In this article, we will dive into Gemma 4, the latest in the Gemma family by Google DeepMind. Gemma 4 comes with a host of upgrades, not just in terms of AI capability, but also on the open-source front. We will discuss the model’s architecture, the developments, capabilities, and inference code with a simple Gradio application in this article.
Gemma 4 natively supports text, image, audio, and video input. Starting from a 2B parameters effective model, all the way up to a 31B parameter dense model, we have a bunch of options to run on different devices. Let’s discover all of that further in the article.
What will we cover about Gemma 4 in this article?
- What differs in Gemma 4 architecture compared to the previous generation?
- What are the different sizes of the model available?
- Running inference using a Gradio application for: object detection, image captioning, audio understanding & transcription, video understanding, and OCR.
Why Gemma 4?
Gemma 4 is one of those releases where the interesting part is not what’s announced, but what’s missing.
There is no proper paper. No clean architectural diagram that explains everything end-to-end. No detailed breakdown of training. And yet, the model is clearly doing something right, especially in reasoning and multimodal tasks.
So instead of treating it like a well-documented system, it makes more sense to treat Gemma 4 as a black box with strong signals.
And this model can run everywhere and still be competitive.
That constraint shows up everywhere in the design. The model family spans from small variants that run on edge devices to larger ones that compete with much bigger models. It mixes dense and mixture-of-experts architectures in the same lineup.
More importantly, it is clearly not built just for chat. The entire system leans toward agent-style usage-function calling, structured outputs, and multi-step reasoning. The model is expected to operate inside systems, not just respond to prompts.
That shift matters more than any single architectural change.
In the last article, we covered the fine-tuning of Gemma 4 for audio transcription and translation. You can visit the article to understand the complete process of fine-tuning Gemma 4.
How does Gemma 4 Differ From Previous Versions?
The jump to Gemma 4 is not about a single breakthrough. It is about stacking several practical changes that, together, make the model behave very differently.
Improvement in Attention Mechanism
The most visible change is in attention. Instead of using full attention everywhere, Gemma 4 alternates between local sliding-window attention and global full-context attention. Most layers operate on a limited window, which keeps things efficient, while selected layers still see the entire sequence. Crucially, the final layers are global, so the model can still integrate information across the full context. This balance is what allows it to scale to long contexts without collapsing.

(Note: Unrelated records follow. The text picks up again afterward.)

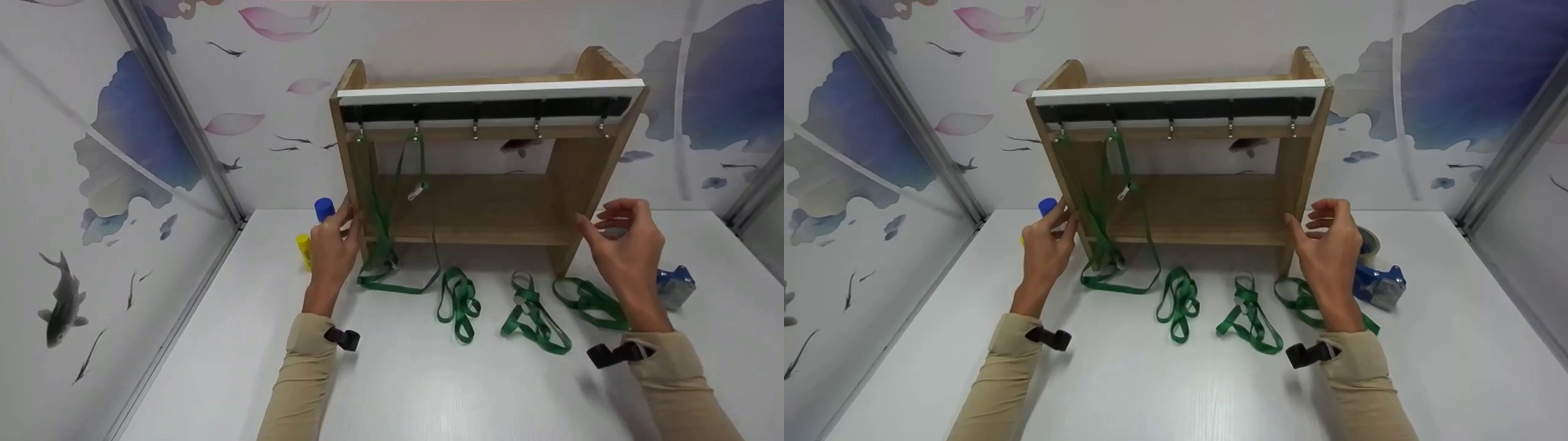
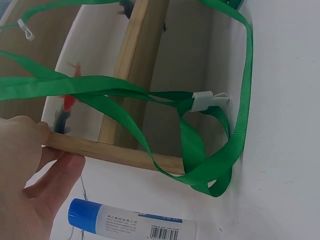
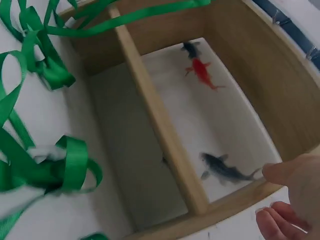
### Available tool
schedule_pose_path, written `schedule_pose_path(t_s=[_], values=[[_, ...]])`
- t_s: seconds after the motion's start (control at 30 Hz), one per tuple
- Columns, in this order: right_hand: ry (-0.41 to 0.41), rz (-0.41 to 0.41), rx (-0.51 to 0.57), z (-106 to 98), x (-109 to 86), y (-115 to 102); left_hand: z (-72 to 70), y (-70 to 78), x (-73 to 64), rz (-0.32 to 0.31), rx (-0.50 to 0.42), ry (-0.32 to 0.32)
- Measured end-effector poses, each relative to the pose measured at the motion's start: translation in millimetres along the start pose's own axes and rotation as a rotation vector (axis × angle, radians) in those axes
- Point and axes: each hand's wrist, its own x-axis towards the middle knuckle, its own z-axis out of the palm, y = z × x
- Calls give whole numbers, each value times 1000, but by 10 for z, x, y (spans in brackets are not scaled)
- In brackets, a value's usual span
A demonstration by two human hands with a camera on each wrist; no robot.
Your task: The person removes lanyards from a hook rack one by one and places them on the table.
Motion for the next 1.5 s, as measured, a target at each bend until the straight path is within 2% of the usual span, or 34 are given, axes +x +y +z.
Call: schedule_pose_path(t_s=[0.17,0.27,0.47,0.53,0.63,0.73,0.8,0.9,0.97,1.1,1.23,1.4,1.5], values=[[-65,-29,-3,87,-19,84,-7,-10,-31,8,10,12],[-47,-61,-14,132,-31,97,-25,-11,-17,4,8,2],[-20,-88,-56,174,-47,95,-127,-1,34,-54,-49,-4],[-15,-95,-58,185,-50,104,-179,14,50,-60,-66,32],[-4,-114,-62,191,-49,124,-248,82,79,-40,-92,131],[11,-129,-68,185,-43,142,-273,238,90,36,-112,222],[14,-135,-72,181,-41,151,-252,388,77,110,-117,236],[10,-137,-71,179,-41,160,-164,622,26,202,-106,198],[9,-143,-74,179,-42,165,-86,757,-2,221,-72,160],[25,-161,-66,173,-46,186,62,945,8,165,-6,99],[40,-185,-58,163,-45,206,149,1056,62,83,9,49],[37,-181,-63,157,-34,200,235,1150,88,66,15,43],[31,-178,-57,162,-34,203,285,1198,70,67,76,53]])
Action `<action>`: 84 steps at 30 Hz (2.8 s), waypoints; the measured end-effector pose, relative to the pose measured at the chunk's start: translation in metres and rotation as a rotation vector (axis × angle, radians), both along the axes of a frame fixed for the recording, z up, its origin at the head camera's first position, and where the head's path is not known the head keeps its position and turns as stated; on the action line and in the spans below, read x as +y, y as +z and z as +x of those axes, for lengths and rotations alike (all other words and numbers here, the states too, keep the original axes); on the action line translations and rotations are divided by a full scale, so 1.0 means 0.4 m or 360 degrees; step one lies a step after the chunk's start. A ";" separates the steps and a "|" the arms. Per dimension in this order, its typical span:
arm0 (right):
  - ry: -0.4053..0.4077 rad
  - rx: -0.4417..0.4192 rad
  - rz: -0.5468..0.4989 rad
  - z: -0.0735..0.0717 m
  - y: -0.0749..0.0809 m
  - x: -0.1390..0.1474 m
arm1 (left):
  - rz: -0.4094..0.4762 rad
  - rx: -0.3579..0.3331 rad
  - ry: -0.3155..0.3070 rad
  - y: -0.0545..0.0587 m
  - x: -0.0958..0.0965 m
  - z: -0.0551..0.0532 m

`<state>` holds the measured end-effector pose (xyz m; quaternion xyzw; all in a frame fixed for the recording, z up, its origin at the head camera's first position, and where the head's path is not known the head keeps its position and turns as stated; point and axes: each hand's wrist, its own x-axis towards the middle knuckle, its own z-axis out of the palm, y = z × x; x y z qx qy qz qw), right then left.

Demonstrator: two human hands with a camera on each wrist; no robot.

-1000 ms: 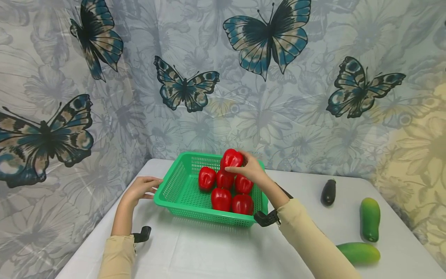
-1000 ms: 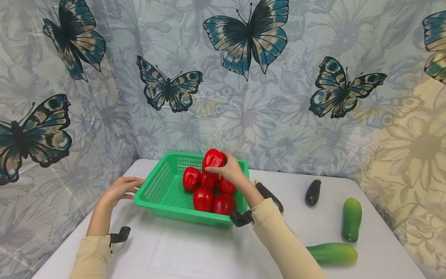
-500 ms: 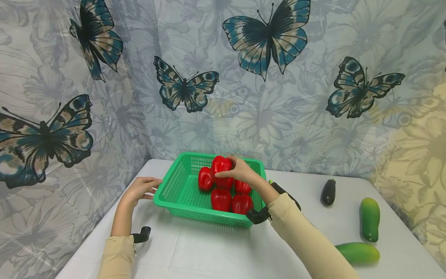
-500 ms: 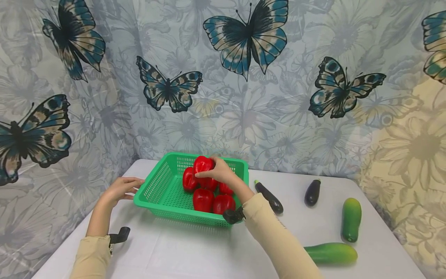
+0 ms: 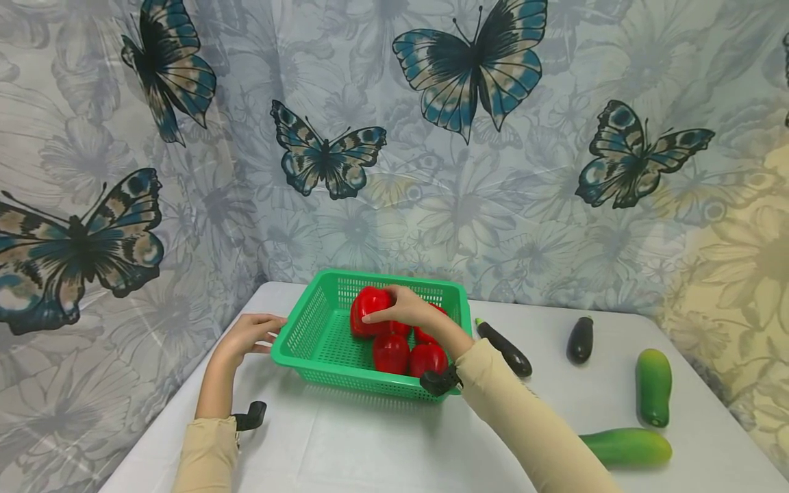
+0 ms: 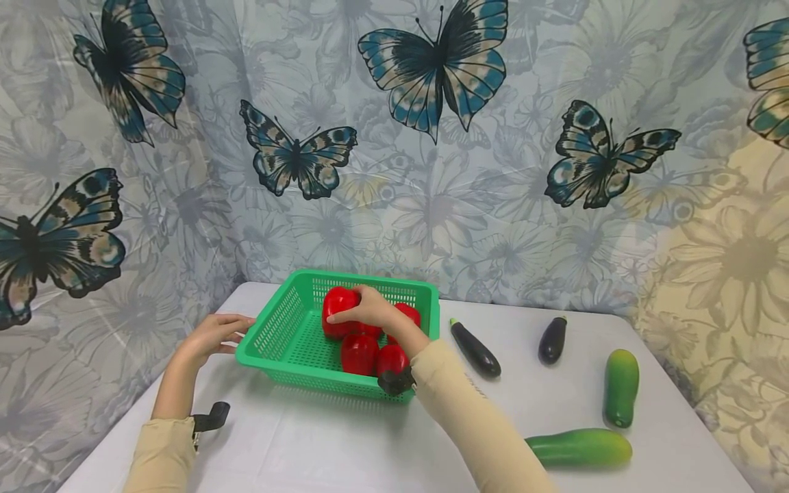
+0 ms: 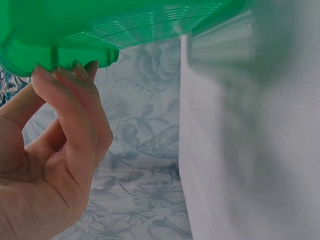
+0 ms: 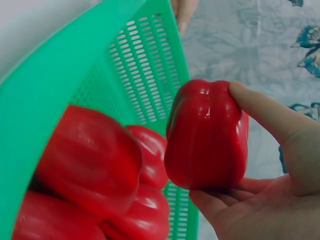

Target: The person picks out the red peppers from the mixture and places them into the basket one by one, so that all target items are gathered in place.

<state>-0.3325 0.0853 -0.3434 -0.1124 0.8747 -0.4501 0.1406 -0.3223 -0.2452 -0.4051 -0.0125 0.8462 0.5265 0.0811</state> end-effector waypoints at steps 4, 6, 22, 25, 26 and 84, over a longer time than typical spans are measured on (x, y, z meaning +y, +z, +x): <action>0.0028 0.0013 0.0043 0.002 -0.004 -0.014 | 0.0000 -0.0003 0.0000 0.000 0.000 0.000; 0.0039 0.0020 0.0058 0.003 -0.006 -0.020 | -0.0004 -0.0002 -0.0002 0.000 0.000 0.000; 0.0102 -0.0074 0.0060 0.009 -0.029 -0.046 | -0.0001 0.0002 -0.0008 -0.001 0.000 -0.001; 0.0115 -0.0078 0.0067 0.009 -0.029 -0.048 | -0.0004 -0.0002 0.0000 0.001 0.001 0.000; 0.0121 -0.0081 0.0071 0.009 -0.029 -0.048 | -0.0006 -0.0003 0.0001 0.001 0.002 0.000; 0.0408 0.0251 0.0428 0.024 -0.124 -0.069 | 0.0010 0.0000 -0.0014 -0.001 0.000 -0.001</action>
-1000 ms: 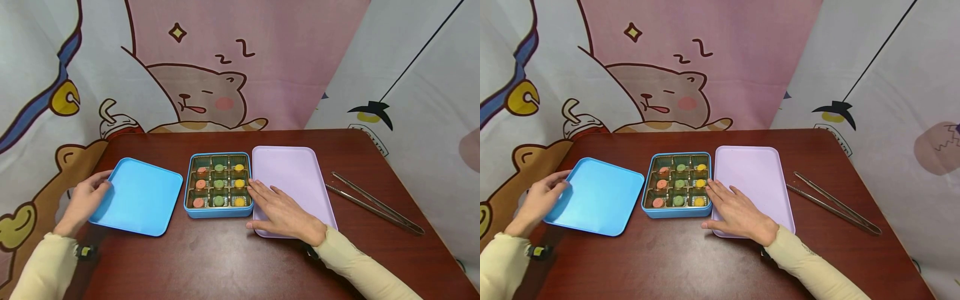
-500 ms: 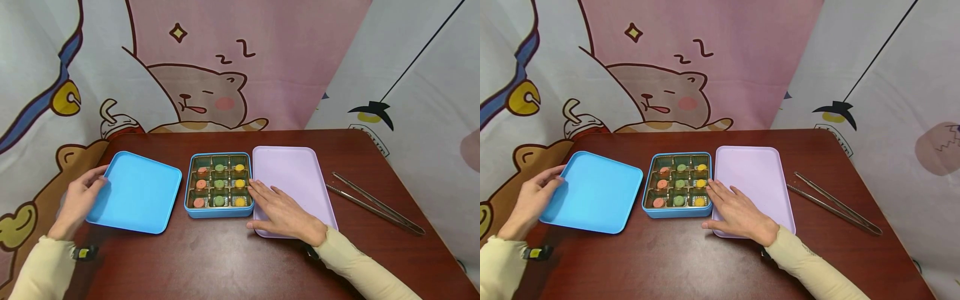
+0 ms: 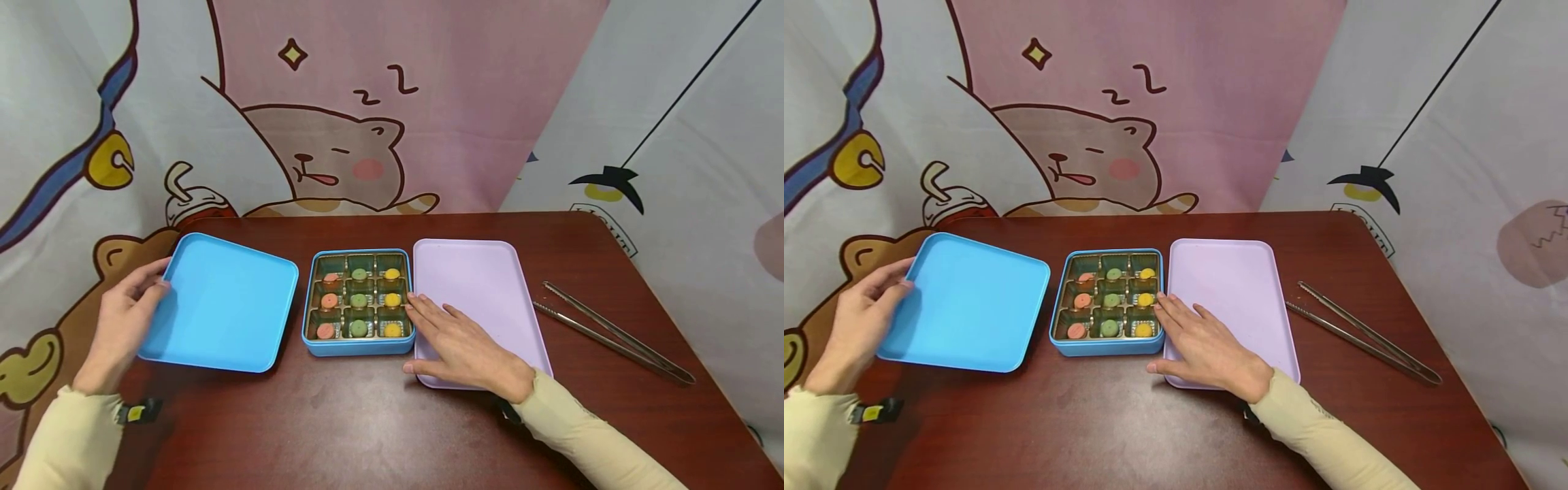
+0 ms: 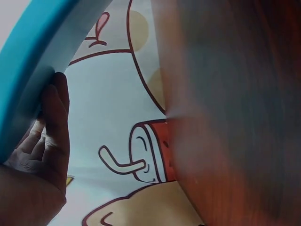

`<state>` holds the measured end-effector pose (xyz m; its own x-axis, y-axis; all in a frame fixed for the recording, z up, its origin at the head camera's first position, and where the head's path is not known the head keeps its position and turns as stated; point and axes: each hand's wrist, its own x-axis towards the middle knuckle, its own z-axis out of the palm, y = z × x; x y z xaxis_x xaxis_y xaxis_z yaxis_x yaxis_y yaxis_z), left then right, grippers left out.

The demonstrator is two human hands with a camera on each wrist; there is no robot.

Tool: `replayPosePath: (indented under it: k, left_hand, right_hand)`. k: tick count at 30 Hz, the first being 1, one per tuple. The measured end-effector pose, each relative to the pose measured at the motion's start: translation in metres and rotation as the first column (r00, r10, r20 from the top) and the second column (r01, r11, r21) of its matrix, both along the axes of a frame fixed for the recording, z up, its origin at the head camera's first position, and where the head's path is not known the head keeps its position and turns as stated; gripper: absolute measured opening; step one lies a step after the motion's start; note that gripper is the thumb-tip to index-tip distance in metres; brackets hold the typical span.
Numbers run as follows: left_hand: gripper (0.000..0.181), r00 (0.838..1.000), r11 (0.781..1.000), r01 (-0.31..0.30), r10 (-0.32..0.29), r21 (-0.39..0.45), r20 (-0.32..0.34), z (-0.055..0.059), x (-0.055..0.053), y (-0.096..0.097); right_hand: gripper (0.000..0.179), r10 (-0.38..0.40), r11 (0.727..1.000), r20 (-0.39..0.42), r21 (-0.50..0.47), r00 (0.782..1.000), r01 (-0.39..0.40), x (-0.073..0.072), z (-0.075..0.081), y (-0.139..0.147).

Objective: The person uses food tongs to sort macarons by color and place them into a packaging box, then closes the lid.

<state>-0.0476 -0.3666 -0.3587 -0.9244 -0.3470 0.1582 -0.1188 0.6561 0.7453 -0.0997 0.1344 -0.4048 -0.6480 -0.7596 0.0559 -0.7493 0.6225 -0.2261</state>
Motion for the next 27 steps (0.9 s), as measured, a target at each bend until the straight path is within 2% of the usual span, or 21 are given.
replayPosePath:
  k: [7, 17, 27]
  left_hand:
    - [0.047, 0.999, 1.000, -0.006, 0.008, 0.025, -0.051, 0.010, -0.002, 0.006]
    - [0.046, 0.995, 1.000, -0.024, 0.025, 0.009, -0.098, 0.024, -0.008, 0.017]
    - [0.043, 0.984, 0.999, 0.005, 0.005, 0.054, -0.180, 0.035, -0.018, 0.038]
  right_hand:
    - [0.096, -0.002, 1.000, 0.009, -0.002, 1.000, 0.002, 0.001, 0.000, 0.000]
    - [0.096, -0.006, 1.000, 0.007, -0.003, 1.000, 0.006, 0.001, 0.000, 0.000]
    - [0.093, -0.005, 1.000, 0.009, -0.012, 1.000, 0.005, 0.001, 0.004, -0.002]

That directly connects to the next change: long context is no longer brute-forced. The model supports up to 256K tokens, but it does not achieve this by simply increasing compute. It combines hybrid attention, modified positional encoding, and shared key-value reuse across layers. There is a big difference between a model that technically handles long input and one that can reason over it without degrading immediately.
Per-Layer Embedding
Another subtle but important addition is Per-Layer Embeddings (PLE). In a standard transformer, each token gets a single embedding, and every layer has to work with that same representation. In Gemma 4, each layer receives an additional, lightweight embedding signal specific to that layer. This reduces the burden on early layers to encode everything upfront and allows later layers to specialize more cleanly.
There is also a strong emphasis on inference efficiency. One example is the shared KV cache, where some layers reuse key and value projections instead of recomputing them. This reduces memory usage and speeds up inference, especially at long context lengths, with minimal impact on quality. It is a very practical optimization, and it tells you what the model is really optimized for.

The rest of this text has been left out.